Continues the deblock buildout after PR #9 (luma_h). Adds the two
chroma orientations via the same recipe-table-routed-to-CPU pattern;
QPU shaders for chroma deblock are still a follow-up.
Scope:
- Public API: 4 new fns (dispatch + recipe wrapper × {v, h}).
- Internal: dispatch_h264_deblock_chroma_{v,h}_cpu calling the
vendored ff_h264_{v,h}_loop_filter_chroma_neon symbols.
- Recipe table: DAEDALUS_KERNEL_H264_DEBLOCK_CV = 11,
DAEDALUS_KERNEL_H264_DEBLOCK_CH = 12, both → CPU. Explicit
SUBSTRATE_QPU returns -1 (no shader yet).
- C reference: tests/h264_chroma_loop_filter_ref.c — covers both
orientations. Algorithm per H.264 §8.7.2.4 (bS<4 chroma inter):
tC = tc0_seg + 1 (no luma-style ap/aq side bonus); only p0/q0
are updated (chroma never modifies p1/p2/q1/q2).
- Tests: test_deblock_chroma_v (8x4 tile, edge at row 2) +
test_deblock_chroma_h (4x8 tile, edge at col 2), 4 segments x
2 cells per segment per spec.
Verified on hertz (Pi 5 / V3D 7.1):
$ ./build/test_api_h264
=== Phase 8a API smoke: H.264 kernels via recipe dispatch ===
H264_IDCT4 recipe substrate: 2 (1=CPU, 2=QPU)
H264_IDCT8 recipe substrate: 2
H264_DEBLOCK_LV recipe substrate: 2
H264_QPEL_MC20 recipe substrate: 2
H264_DEBLOCK_LH recipe substrate: 1 (CPU, no QPU H shader yet)
H264_DEBLOCK_CV recipe substrate: 1 (CPU)
H264_DEBLOCK_CH recipe substrate: 1 (CPU)
H.264 IDCT 4x4: 2048/2048 bytes bit-exact (100.0000%)
H.264 IDCT 8x8: 2048/2048 bytes bit-exact (100.0000%)
H.264 deblock luma v: 2048/2048 bytes bit-exact (100.0000%)
H.264 deblock luma h: 1024/1024 bytes bit-exact (100.0000%)
H.264 deblock chroma v: 256/256 bytes bit-exact (100.0000%)
H.264 deblock chroma h: 256/256 bytes bit-exact (100.0000%)
H.264 qpel mc20: 1024/1024 bytes bit-exact (100.0000%)
All 7 kernels bit-exact PASS. Chroma test sizes are smaller (256
bytes per orientation) because the per-MB chroma deblock surface is
smaller than luma — accurate to the production geometry.
Why no QPU shader yet (per the established pattern):
- Chroma deblock is ~25% of total deblock work at 4:2:0 (one quarter
the pixel count of luma per MB) — modest QPU win even after the
shader exists.
- Same R-band considerations as the luma _h follow-up: the V shader
transpose isn't mechanical, and the 8-cell tile is small enough
that NEON's per-edge cost (~3 ns) is already inside the budget.

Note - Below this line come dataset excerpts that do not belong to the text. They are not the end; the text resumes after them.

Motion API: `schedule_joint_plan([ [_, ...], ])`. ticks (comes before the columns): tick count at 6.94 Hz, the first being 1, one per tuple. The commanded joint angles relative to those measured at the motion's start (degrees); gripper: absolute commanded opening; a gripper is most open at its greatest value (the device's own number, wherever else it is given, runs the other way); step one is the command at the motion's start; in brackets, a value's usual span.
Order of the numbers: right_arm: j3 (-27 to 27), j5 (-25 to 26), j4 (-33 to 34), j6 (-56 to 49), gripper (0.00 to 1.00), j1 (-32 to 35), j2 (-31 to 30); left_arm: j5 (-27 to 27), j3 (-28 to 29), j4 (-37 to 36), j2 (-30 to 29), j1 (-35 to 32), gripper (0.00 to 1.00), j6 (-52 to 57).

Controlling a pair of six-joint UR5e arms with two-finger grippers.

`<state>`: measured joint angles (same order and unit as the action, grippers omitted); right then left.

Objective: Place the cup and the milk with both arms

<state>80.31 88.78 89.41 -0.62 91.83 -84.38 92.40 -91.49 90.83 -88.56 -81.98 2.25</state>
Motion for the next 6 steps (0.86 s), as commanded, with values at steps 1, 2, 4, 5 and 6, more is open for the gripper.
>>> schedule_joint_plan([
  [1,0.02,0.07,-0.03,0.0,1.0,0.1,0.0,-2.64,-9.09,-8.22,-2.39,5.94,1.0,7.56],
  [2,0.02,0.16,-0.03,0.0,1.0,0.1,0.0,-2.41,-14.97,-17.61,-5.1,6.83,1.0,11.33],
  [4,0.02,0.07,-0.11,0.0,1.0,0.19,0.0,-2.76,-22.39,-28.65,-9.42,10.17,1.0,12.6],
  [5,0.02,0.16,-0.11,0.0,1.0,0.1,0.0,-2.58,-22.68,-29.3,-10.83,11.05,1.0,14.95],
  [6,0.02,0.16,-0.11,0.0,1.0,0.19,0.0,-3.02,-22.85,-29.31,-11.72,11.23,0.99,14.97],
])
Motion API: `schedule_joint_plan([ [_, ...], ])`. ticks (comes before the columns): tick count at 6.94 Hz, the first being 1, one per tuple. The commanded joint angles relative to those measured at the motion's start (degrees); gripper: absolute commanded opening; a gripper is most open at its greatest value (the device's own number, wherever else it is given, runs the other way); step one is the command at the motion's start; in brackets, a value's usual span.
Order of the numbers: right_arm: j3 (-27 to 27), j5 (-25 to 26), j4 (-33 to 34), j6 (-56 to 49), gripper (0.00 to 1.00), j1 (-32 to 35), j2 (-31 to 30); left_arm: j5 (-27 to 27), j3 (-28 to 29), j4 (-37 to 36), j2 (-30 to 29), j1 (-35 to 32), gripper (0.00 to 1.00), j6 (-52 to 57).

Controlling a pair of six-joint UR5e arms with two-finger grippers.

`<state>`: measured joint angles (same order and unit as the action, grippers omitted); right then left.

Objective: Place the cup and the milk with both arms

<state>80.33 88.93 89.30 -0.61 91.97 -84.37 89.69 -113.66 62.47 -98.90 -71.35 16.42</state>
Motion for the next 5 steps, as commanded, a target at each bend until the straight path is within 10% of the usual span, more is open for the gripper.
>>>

- Total bench at 1080p: 8160 MBs × 4 chroma edges × 3 ns = ~100 us.
Negligible compared to the IDCT layer's 10 ms (CPU NEON).
Now coverage in fourier for the bS<4 8-bit 4:2:0 deblock matrix is
complete: luma_v ✓, luma_h ✓, chroma_v ✓, chroma_h ✓. Remaining
deblock work: bS=4 intra variants (luma + chroma, V + H).
What this unblocks downstream:
- daedalus-decoder Stage 4 deblock can now dispatch all four bS<4
edge categories that a typical inter MB needs.